At the core of the NumPy package, is the ndarray object. This encapsulates n-dimensional arrays of homogeneous data types, with many operations being performed in compiled code for performance. There are several important differences between NumPy arrays and the standard Python sequences:
-
NumPy arrays have a fixed size at creation, unlike Python lists (which can grow dynamically). Changing the size of an ndarray will create a new array and delete the original.
-
The elements in a NumPy array are all required to be of the same data type, and thus will be the same size in memory. The exception: one can have arrays of (Python, including NumPy) objects, thereby allowing for arrays of different sized elements.
-
NumPy arrays facilitate advanced mathematical and other types of operations on large numbers of data. Typically, such operations are executed more efficiently and with less code than is possible using Python’s built-in sequences.
-
A growing plethora of scientific and mathematical Python-based packages are using NumPy arrays; though these typically support Python-sequence input, they convert such input to NumPy arrays prior to processing, and they often output NumPy arrays. In other words, in order to efficiently use much (perhaps even most) of today’s scientific/mathematical Python-based software, just knowing how to use Python’s built-in sequence types is insufficient - one also needs to know how to use NumPy arrays.
Why is NumPy Fast?
Vectorization describes the absence of any explicit looping, indexing, etc., in the code - these things are taking place, of course, just “behind the scenes” in optimized, pre-compiled C code. Vectorized code has many advantages, among which are:
-
vectorized code is more concise and easier to read
-
fewer lines of code generally means fewer bugs
-
the code more closely resembles standard mathematical notation (making it easier, typically, to correctly code mathematical constructs)
-
vectorization results in more “Pythonic” code. Without vectorization, our code would be littered with inefficient and difficult to read for loops.

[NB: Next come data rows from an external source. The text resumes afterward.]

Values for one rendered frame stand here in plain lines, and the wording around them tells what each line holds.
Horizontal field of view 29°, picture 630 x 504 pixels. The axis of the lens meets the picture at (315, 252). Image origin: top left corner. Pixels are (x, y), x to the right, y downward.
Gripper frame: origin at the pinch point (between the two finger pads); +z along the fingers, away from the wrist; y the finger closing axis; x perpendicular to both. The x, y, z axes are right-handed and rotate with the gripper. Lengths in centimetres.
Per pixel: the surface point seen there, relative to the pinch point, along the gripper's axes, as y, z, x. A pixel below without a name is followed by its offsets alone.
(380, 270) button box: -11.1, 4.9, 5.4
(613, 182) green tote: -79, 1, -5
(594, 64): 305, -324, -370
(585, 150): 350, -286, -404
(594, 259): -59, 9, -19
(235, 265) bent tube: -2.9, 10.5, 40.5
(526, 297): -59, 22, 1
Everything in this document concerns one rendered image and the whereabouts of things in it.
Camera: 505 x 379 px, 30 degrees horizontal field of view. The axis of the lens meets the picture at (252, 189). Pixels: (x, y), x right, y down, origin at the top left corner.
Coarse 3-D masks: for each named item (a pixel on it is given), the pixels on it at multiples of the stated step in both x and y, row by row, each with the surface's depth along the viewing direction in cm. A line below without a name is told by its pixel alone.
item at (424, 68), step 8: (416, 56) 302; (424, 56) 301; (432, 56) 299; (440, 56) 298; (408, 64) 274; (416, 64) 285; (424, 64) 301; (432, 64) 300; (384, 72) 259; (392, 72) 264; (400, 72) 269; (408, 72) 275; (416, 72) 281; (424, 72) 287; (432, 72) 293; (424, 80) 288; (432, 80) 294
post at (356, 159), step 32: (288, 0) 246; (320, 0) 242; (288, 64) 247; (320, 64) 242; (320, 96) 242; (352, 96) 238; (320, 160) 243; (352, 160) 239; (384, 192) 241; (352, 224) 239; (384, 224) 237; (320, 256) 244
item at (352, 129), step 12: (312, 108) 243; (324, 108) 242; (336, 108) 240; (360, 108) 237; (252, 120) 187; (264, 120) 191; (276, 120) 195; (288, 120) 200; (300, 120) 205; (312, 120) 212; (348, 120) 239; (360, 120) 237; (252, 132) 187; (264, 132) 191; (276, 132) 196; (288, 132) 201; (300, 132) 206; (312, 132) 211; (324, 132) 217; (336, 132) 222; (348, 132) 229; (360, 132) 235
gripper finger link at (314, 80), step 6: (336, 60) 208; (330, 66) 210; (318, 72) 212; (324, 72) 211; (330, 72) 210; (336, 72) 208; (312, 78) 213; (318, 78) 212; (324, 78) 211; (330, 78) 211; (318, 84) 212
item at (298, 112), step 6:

Broadcasting is the term used to describe the implicit element-by-element behavior of operations; generally speaking, in NumPy all operations, not just arithmetic operations, but logical, bit-wise, functional, etc., behave in this implicit element-by-element fashion, i.e., they broadcast. Moreover, in the example above, a and b could be multidimensional arrays of the same shape, or a scalar and an array, or even two arrays of with different shapes, provided that the smaller array is “expandable” to the shape of the larger in such a way that the resulting broadcast is unambiguous. For detailed “rules” of broadcasting see basics.broadcasting.
Pandas
Pandas is a software library written for the Python programming language for data manipulation and analysis. In particular, it offers data structures and operations for manipulating numerical tables and time series. It is free software released under the three-clause BSD license. The name is derived from the term “panel data”, an econometrics term for data sets that include observations over multiple time periods for the same individuals. Its name is a play on the phrase “Python data analysis” itself. Wes McKinney started building what would become pandas at AQR Capital while he was a researcher there from 2007 to 2010.
Library features
- DataFrame object for data manipulation with integrated indexing.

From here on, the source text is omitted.